Una cuestión ésta que no se puede contemplar desde distancias próximas porque tiene una geometría enorme, terráquea, y porque además a un negociete le viene siempre enjaretado el siguiente. Me refiero, claro, a la enorme crisis que nos concierne. Una crisis producida por lo que decía al principio, por esas eónicas inyecciones de dineros fáciles que facultaron el desarme de derechos y la obediencia a San Contrato Eventual de las masas laborales, para que gastaran y gastaran mientras les sustraían la cartera y el futuro. Pues bien, si a Zapatero lo único que se le ocurrió es ayudar a quienes se beneficiaron como cosacos subiendo hasta los cuernos de la luna los precios y especulando con la vida y el futuro de todos sus conciudadanos, a Bush (y al Club que representa) se le ha ocurrido la genialidad de financiar el descalabro haciendo que sean los propios contribuyentes —esos mismos trabajadores saqueados— los que financien el despelote producido, de modo que los suyos no sólo tengan más beneficios aún por su saqueo, sino también que obtengan excelentes dividendos con las ayudas que les van a caer del cielo de la política. Un personaje que llegó al poder con dudosos atentados que promovieron la invasión de los países más ricos en combustibles fósiles (y vaya usted a saber en qué más), y que se despide con esta pirotecnia que saquea a la sociedad humana en pleno y ridiculiza a los propios sistemas liberales que dice defender. Negocio sobre negocio.

Puede que no sea así, y que todo este razonamiento no sea más que el desquicio de un observador escarmentado o la opinión de un novelista de medio pelo —éste que escribe este artículo—; pero para mí que aquí hay busilis, que como negocio no puede ser más redondo. Inteligencia y poder para llevarlo a cabo en mi opinión no sólo no les ha faltado, sino que aquí están los hechos. Indemostrables, eso sí: pero de una evidencia que grita, incluso llevando las palmas. Los muertos de las Torres Gemelas están enterrados, los afganos y los iraquíes entregados al lujo y la indolencia, los trabajadores de occidente tan ricamente con sus créditos, hipotecas y contratos eventuales, los inmigrantes traídos suntuosamente en pateras esperando su oportunidad de supervivencia a costa de lo que sea y quienes se forraron el hígado a base de bien, recibiendo ayudas de gobiernos e instituciones para que sigan no en las mismas, sino mejor, mucho mejor.

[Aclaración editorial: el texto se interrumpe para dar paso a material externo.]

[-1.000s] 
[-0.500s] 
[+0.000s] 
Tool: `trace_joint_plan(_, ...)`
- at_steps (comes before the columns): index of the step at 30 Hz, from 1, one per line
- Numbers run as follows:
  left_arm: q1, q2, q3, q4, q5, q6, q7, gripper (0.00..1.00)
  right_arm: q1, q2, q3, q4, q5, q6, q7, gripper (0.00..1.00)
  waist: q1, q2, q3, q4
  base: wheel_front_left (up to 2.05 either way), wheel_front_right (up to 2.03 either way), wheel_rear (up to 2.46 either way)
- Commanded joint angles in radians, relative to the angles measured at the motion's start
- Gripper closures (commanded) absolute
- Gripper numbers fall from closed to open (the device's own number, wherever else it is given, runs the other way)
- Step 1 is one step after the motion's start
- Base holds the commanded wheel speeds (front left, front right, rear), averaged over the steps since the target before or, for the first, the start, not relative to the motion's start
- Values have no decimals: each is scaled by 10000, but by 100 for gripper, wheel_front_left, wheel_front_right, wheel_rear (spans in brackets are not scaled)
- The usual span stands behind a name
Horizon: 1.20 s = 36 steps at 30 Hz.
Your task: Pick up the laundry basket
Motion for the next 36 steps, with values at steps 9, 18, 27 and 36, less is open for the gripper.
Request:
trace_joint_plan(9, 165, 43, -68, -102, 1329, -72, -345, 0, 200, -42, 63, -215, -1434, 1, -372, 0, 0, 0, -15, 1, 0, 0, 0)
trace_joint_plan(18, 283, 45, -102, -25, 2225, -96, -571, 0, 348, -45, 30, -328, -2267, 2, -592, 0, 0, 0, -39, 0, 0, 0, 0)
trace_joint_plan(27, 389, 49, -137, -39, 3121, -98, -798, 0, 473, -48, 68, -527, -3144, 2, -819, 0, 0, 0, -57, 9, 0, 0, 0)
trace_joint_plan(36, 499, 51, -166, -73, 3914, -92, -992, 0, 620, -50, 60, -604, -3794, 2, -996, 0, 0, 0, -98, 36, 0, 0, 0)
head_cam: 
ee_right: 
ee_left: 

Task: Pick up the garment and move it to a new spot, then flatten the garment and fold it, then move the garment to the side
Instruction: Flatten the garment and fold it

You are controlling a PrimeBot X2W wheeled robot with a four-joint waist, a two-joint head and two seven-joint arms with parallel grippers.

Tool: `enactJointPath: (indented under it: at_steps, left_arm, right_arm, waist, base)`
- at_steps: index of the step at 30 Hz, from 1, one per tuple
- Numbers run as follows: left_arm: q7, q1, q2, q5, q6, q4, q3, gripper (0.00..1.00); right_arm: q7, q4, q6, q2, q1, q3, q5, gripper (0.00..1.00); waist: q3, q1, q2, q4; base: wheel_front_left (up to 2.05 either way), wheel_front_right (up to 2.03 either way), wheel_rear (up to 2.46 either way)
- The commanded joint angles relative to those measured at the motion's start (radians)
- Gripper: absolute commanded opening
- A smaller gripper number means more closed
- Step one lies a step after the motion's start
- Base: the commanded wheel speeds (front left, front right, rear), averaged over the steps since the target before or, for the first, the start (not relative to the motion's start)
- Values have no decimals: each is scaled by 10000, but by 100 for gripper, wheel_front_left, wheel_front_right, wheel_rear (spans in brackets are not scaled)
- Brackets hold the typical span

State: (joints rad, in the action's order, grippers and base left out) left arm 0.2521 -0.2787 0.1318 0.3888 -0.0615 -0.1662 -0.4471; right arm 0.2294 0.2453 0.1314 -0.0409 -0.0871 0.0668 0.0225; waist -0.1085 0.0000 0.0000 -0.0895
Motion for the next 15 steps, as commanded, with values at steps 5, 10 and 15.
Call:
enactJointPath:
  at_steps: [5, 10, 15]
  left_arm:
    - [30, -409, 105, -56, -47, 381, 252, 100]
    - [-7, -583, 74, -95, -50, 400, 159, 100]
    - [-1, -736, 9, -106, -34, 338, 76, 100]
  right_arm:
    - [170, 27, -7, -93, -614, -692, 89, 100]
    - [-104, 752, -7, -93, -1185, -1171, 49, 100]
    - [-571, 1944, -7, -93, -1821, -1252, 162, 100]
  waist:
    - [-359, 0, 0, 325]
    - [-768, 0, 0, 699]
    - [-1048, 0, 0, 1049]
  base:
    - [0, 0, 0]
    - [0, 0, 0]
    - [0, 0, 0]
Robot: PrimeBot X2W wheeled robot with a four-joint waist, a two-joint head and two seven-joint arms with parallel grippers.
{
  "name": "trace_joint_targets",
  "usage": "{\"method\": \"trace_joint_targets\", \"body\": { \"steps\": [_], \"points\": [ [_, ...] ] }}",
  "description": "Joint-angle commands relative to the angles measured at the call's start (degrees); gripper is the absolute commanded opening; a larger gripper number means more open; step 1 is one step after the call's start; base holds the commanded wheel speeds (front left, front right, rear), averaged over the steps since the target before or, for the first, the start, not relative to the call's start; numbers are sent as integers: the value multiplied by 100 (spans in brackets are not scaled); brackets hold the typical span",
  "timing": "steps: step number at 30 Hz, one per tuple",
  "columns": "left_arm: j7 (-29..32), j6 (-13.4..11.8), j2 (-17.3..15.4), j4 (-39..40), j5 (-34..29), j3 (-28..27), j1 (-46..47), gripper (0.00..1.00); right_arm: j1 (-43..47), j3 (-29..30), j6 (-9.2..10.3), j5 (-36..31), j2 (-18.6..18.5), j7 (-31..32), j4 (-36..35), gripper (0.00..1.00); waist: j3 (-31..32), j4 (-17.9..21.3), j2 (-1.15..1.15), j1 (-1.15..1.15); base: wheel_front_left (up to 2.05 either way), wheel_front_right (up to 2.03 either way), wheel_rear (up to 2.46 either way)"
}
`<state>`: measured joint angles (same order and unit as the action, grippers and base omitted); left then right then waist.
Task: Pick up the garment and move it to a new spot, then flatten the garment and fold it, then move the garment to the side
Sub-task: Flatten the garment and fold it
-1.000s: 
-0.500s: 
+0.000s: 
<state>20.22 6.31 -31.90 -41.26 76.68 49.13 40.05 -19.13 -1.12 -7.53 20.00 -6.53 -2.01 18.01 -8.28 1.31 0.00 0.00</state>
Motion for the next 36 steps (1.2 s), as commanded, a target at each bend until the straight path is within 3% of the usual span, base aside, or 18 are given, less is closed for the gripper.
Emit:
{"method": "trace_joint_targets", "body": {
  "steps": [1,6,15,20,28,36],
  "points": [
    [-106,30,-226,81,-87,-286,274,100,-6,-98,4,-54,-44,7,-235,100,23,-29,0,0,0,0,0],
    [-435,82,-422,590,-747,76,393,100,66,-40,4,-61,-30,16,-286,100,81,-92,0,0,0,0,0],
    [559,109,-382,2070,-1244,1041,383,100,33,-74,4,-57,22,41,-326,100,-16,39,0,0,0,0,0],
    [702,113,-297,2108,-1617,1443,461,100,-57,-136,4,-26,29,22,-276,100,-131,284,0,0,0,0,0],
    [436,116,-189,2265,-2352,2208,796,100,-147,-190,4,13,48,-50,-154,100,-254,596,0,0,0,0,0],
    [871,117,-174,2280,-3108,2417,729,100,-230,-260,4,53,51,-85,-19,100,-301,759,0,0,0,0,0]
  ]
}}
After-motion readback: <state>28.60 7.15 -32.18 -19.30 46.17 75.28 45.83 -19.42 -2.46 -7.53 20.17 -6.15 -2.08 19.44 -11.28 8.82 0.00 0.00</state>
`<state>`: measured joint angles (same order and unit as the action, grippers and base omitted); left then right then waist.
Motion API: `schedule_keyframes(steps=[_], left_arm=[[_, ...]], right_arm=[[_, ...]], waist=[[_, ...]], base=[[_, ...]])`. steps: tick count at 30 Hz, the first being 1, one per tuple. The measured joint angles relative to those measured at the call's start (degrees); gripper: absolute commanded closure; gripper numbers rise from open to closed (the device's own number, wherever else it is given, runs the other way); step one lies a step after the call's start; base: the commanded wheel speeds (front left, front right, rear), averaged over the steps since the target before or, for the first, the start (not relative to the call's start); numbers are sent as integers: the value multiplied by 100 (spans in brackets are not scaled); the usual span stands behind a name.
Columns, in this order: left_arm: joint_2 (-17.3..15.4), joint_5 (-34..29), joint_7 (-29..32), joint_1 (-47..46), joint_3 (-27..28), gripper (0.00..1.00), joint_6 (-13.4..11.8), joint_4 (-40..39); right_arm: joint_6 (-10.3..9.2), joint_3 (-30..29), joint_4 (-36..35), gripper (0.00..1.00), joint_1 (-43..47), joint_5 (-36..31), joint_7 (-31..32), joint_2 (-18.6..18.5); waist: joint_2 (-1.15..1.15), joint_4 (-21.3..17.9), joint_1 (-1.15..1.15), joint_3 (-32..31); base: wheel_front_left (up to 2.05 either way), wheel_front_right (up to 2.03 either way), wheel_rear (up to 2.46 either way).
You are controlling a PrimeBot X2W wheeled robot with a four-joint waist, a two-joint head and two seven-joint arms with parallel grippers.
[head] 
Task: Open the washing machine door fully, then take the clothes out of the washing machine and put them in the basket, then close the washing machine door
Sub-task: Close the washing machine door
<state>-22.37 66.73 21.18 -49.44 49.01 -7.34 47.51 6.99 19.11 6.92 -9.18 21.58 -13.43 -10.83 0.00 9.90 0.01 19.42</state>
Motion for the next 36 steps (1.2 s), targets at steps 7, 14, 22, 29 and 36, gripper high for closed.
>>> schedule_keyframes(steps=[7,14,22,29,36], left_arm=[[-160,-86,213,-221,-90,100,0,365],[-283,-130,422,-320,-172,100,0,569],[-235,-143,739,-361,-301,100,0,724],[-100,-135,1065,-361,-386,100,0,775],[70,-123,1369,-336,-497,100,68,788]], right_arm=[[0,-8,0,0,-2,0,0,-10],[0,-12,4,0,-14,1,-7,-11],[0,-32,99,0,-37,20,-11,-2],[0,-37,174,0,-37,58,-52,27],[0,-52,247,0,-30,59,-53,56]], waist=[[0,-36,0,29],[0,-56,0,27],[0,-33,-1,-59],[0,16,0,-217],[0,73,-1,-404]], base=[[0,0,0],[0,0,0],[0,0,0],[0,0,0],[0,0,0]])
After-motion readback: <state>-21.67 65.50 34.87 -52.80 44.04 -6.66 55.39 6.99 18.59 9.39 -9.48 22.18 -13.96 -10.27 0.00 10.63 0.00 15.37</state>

¡Ah, los negocios, qué gran cosa! A uno, lo que le pasa, es que ya no cree en nada. En Dios, por supuesto, para que a todos estos los meta en cintura, ¿quién, si no?... Ya se ha visto que suyo es el poder... y los jueces, y que a los contestones lo mismo nos cae una condena por lo que sea, como a Cervantes, que por rebelde le cayeron dos penas penitenciarias. Lo suyo es el negocio, y tienen todas las armas. Ahí está, si no, lo del calentamiento del planeta y lo de la carencia de combustibles fósiles y todo eso. En vez de que la gente trabaje en su ciudad o en su pueblo, casi todo el mundo lo hace en otro distante, gastando así combustibles que ya faltan, contaminando innecesariamente, incrementando el calentamiento del planeta y propiciando un muy próximo fin de la vida por despelote ecológico..., pero pagando entretanto la buena vida que se dan esos pillines del Club y los políticos que nos salvan de sus propios saqueos. Los enormes beneficios que procuran a los poderosos la venta de los combustibles y los pingües ingresos por impuestos en los combustibles que generan los políticos no es algo de lo que vayan a prescindir unos u otros si no es a estacazos, así nos extingamos. El negocio es el negocio. La realidad, vista así, da asco. Creo que estamos como Jaquim y Bohaz: iluminados.